- What the task asks -
Each entry below should be written out exactly as it is, with no pictures.
BEGIN
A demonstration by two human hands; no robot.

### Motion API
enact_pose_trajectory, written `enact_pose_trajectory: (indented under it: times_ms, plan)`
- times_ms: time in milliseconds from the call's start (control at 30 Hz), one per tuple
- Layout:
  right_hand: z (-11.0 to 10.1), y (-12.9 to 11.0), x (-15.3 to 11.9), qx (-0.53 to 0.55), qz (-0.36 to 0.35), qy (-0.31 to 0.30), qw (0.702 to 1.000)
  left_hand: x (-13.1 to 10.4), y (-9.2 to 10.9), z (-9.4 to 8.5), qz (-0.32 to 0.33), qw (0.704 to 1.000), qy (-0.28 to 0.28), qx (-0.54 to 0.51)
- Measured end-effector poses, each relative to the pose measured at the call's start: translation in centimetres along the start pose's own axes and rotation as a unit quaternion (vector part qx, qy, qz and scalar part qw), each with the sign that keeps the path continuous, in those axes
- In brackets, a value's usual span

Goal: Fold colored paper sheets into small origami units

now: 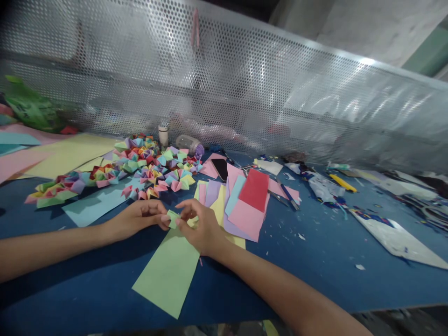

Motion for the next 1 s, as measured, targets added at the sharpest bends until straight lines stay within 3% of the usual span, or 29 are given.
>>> enact_pose_trajectory:
  times_ms: [400,667,800,1000]
  plan:
    - [0.4,-0.2,-0.1,-0.003,-0.017,-0.032,0.999,-0.4,0.6,0.5,0.025,0.998,-0.033,0.044]
    - [0.3,1.0,0.3,0.018,0.037,-0.01,0.999,-0.3,0.4,0.1,0.015,0.999,-0.005,0.041]
    - [0.5,1.0,0.1,0.027,0.037,-0.029,0.999,-0.3,0.6,-0.2,0.009,0.998,0.018,0.051]
    - [1.2,0.6,0.0,0.045,0.035,-0.081,0.995,-0.2,0.6,0.0,0.013,0.998,-0.007,0.057]
Point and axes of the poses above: each hand's wrist, its own x-axis towards the middle knuckle, its own z-axis out of the palm, y = z × x, the point moved 8 cm from there along x, towards the middle knuckle, and after that the axes turned 13 degrees about -y, right-handed, at the moved point
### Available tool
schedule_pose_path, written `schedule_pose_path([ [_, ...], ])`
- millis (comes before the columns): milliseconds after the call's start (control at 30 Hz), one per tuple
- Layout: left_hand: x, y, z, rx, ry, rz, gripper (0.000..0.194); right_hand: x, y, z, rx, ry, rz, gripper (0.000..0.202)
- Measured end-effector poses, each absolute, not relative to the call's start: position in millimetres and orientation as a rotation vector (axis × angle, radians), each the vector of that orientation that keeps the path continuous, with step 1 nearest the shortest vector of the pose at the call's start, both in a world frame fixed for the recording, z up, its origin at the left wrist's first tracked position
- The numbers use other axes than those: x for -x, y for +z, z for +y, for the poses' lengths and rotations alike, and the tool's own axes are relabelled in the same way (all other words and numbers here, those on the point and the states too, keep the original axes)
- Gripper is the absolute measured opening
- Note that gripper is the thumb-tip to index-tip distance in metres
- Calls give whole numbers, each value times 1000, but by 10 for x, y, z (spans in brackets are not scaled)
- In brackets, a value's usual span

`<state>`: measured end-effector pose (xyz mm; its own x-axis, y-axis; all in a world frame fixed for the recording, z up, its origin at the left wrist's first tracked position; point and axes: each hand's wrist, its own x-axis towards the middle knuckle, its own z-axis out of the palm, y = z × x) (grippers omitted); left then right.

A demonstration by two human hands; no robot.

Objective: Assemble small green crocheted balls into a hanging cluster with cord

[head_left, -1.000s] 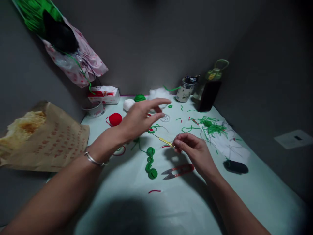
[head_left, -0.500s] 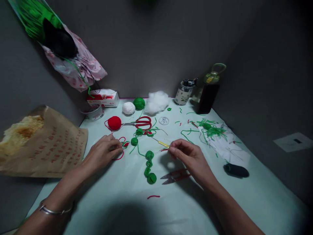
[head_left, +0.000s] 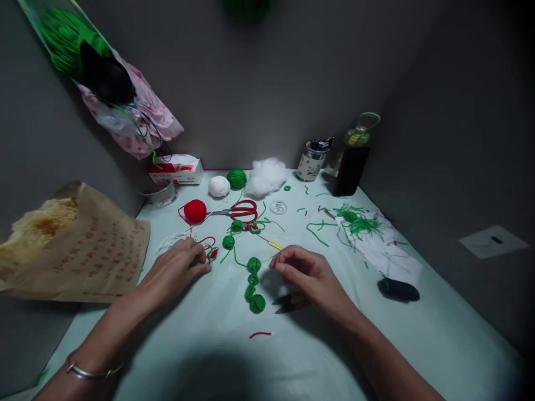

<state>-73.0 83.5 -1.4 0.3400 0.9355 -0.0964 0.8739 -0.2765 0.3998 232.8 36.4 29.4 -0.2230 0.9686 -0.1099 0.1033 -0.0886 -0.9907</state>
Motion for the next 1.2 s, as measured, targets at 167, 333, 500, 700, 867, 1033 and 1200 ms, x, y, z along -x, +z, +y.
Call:
schedule_pose_path([
  [167,569,249,752,-1971,485,1407,30,-2328,293,360,1113,1402,-1394,16],
  [333,123,457,575,-1727,480,1000,28,-2255,309,286,955,1599,-1374,16],
  [500,-126,368,520,-1613,559,899,25,-2249,315,264,1044,1612,-1637,14],
  [700,-23,330,556,-1578,233,834,36,-2431,275,398,1210,1394,-1516,18],
  [867,61,352,526,-1479,507,861,38,-2441,199,445,1251,1354,-1516,18],
  [1033,-62,391,501,-1308,855,934,37,-2372,200,450,1195,1444,-1399,19],
  [1200,-242,309,480,-1103,938,835,33,-2390,199,482,1137,1505,-1104,22],
])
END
- Exercise result -
A demonstration by two human hands; no robot.

### Motion API
enact_pose_trajectory, written `enact_pose_trajectory: (indented under it: times_ms, plan)`
- times_ms: time in milliseconds from the call's start (control at 30 Hz), one per tuple
- Layout:
  right_hand: z (-11.0 to 10.1), y (-12.9 to 11.0), x (-15.3 to 11.9), qx (-0.53 to 0.55), qz (-0.36 to 0.35), qy (-0.31 to 0.30), qw (0.702 to 1.000)
  left_hand: x (-13.1 to 10.4), y (-9.2 to 10.9), z (-9.4 to 8.5), qz (-0.32 to 0.33), qw (0.704 to 1.000), qy (-0.28 to 0.28), qx (-0.54 to 0.51)
- Measured end-effector poses, each relative to the pose measured at the call's start: translation in centimetres along the start pose's own axes and rotation as a unit quaternion (vector part qx, qy, qz and scalar part qw), each with the sign that keeps the path continuous, in those axes
- In brackets, a value's usual span

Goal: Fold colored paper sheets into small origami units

now: 

Motion for the next 1 s, as measured, targets added at the sharpest bends until straight lines stay within 3% of the usual span, or 29 are given.
>>> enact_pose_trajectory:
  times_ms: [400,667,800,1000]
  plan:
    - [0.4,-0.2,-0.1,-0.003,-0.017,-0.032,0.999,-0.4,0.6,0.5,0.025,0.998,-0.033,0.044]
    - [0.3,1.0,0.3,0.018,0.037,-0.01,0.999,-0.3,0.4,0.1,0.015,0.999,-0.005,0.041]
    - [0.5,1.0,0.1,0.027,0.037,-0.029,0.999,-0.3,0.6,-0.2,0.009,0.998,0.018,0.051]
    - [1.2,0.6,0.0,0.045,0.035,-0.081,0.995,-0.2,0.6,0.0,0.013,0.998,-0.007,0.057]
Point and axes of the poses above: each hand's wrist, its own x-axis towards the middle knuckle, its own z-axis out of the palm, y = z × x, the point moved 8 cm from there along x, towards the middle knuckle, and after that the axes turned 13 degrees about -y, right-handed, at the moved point
### Available tool
schedule_pose_path, written `schedule_pose_path([ [_, ...], ])`
- millis (comes before the columns): milliseconds after the call's start (control at 30 Hz), one per tuple
- Layout: left_hand: x, y, z, rx, ry, rz, gripper (0.000..0.194); right_hand: x, y, z, rx, ry, rz, gripper (0.000..0.202)
- Measured end-effector poses, each absolute, not relative to the call's start: position in millimetres and orientation as a rotation vector (axis × angle, radians), each the vector of that orientation that keeps the path continuous, with step 1 nearest the shortest vector of the pose at the call's start, both in a world frame fixed for the recording, z up, its origin at the left wrist's first tracked position
- The numbers use other axes than those: x for -x, y for +z, z for +y, for the poses' lengths and rotations alike, and the tool's own axes are relabelled in the same way (all other words and numbers here, those on the point and the states too, keep the original axes)
- Gripper is the absolute measured opening
- Note that gripper is the thumb-tip to index-tip distance in metres
- Calls give whole numbers, each value times 1000, but by 10 for x, y, z (spans in brackets are not scaled)
- In brackets, a value's usual span

`<state>`: measured end-effector pose (xyz mm; its own x-axis, y-axis; all in a world frame fixed for the recording, z up, its origin at the left wrist's first tracked position; point and axes: each hand's wrist, its own x-axis towards the middle knuckle, its own z-axis out of the palm, y = z × x) (grippers omitted); left then right.

A demonstration by two human hands; no robot.

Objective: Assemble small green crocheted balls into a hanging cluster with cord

[head_left, -1.000s] 
[head_left, -0.500s] 
[head_left, +0.000s] 

<state>-73.0 83.5 -1.4 0.3400 0.9355 -0.0964 0.8739 -0.2765 0.3998 232.8 36.4 29.4 -0.2230 0.9686 -0.1099 0.1033 -0.0886 -0.9907</state>
Motion for the next 1.2 s, as measured, targets at 167, 333, 500, 700, 867, 1033 and 1200 ms, x, y, z along -x, +z, +y.
Call:
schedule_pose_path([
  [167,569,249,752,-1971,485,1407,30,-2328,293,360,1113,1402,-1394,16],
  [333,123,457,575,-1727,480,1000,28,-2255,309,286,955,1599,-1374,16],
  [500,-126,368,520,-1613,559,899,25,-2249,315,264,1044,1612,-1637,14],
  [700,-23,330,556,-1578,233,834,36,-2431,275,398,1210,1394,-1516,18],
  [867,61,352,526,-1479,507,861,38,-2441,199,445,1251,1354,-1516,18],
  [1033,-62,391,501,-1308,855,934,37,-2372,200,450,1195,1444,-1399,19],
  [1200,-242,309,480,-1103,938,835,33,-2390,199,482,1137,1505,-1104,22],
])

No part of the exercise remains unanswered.